# Why I Don't Need To See The New Star Trek



## MA-Caver (May 19, 2009)

Had a feeling that I seen it before a long time ago in a theater far far away. 

[yt]ZUUhTgWpjSc[/yt]


----------



## girlbug2 (May 20, 2009)

Very clever 

The main difference being, that Star Trek didn't have the mystical Force thing. Otherwise, the similarity is striking!


----------



## Tensei85 (Jun 8, 2009)

I don't know, you gotta love Spak though!
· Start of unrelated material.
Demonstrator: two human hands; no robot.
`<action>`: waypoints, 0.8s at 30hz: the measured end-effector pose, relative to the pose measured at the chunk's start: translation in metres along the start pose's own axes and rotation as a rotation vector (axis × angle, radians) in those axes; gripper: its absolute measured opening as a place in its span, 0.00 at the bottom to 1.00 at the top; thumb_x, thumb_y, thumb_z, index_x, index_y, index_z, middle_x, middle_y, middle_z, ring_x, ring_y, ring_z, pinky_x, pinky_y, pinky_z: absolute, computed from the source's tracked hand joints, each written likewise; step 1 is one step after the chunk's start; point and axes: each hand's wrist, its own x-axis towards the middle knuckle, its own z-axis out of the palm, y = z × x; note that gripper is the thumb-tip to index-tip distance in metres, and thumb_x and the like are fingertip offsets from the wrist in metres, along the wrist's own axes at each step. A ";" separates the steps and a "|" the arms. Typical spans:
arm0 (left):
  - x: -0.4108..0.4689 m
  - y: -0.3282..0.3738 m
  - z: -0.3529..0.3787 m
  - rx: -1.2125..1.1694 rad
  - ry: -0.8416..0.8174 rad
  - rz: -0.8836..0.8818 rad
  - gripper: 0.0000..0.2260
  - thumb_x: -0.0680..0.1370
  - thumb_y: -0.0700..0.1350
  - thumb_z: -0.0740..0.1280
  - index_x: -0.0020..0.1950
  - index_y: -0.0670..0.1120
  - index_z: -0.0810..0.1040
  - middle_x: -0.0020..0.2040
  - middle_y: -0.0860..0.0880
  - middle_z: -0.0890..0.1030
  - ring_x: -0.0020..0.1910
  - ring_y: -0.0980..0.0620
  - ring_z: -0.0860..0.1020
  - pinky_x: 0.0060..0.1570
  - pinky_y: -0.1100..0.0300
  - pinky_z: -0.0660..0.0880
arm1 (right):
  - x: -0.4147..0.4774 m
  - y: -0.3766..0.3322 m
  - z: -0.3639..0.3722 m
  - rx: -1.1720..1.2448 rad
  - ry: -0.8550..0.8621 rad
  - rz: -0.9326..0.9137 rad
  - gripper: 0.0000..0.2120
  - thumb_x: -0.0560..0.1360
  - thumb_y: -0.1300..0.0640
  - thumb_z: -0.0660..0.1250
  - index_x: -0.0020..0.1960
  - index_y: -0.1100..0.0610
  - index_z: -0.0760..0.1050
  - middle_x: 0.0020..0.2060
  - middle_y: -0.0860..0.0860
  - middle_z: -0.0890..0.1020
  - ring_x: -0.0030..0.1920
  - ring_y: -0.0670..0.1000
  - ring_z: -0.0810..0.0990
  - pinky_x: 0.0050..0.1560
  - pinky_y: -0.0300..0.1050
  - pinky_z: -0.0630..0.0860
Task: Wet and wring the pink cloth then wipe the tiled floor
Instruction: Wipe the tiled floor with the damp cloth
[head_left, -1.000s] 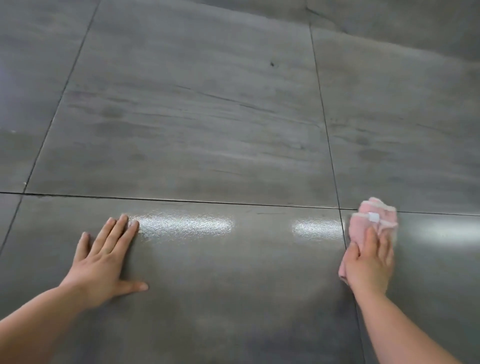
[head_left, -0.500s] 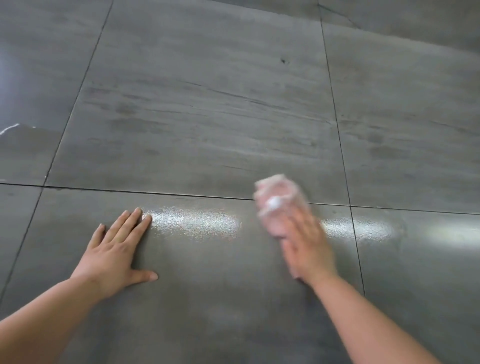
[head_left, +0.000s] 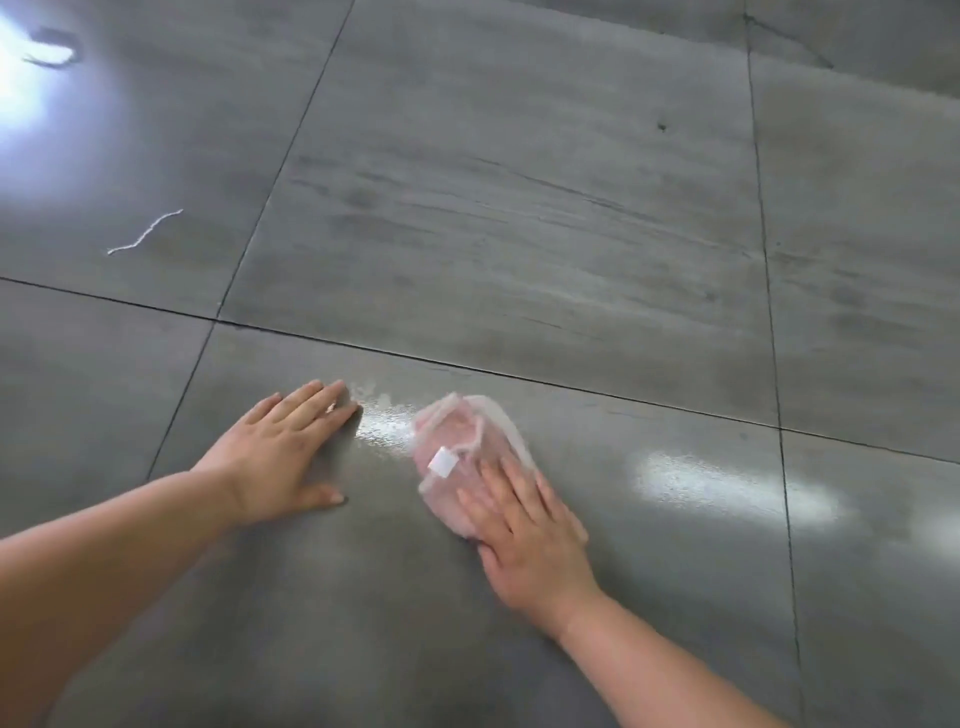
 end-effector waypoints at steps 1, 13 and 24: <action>-0.009 -0.008 0.001 -0.001 0.011 -0.015 0.45 0.66 0.71 0.56 0.74 0.53 0.39 0.76 0.52 0.37 0.74 0.57 0.37 0.74 0.57 0.40 | 0.002 0.010 -0.002 -0.056 -0.044 -0.175 0.25 0.66 0.53 0.55 0.63 0.51 0.65 0.64 0.53 0.74 0.69 0.54 0.60 0.69 0.47 0.49; -0.138 -0.109 0.079 -0.304 -0.075 -0.460 0.39 0.73 0.58 0.65 0.75 0.48 0.45 0.77 0.50 0.44 0.76 0.52 0.46 0.74 0.57 0.50 | -0.011 -0.025 -0.009 -0.008 -0.062 0.376 0.31 0.69 0.53 0.50 0.68 0.65 0.64 0.69 0.68 0.63 0.69 0.69 0.60 0.64 0.65 0.63; -0.134 -0.119 0.098 -0.335 0.002 -0.433 0.37 0.75 0.58 0.61 0.74 0.48 0.43 0.77 0.50 0.41 0.76 0.53 0.43 0.74 0.58 0.50 | 0.033 -0.031 0.008 -0.179 -0.194 -0.540 0.27 0.68 0.47 0.57 0.66 0.50 0.63 0.67 0.53 0.71 0.76 0.51 0.45 0.70 0.50 0.51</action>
One of the best reasons to watch the Star Trek movie.


----------



## ShelleyK (Jun 9, 2009)

Saw this on Youtube a few weeks ago


----------



## JDenver (Jun 9, 2009)

Because, aside from being somewhat entertaining, it was conceived, forged, and revered in a boardroom.  Watching this you can't help but see Burger King cups and plastic figures in small plastic boxes.


----------



## Gaius Julius Caesar (Jul 16, 2009)

So did any of you all actually go see it?

I am a Satr Wars guy but I Loved the new Trek, it was well done.


----------



## Omar B (Jul 16, 2009)

There's a really long thread about the Star Trek movie if you care to search.  Pretty much all of us on here saw it.


----------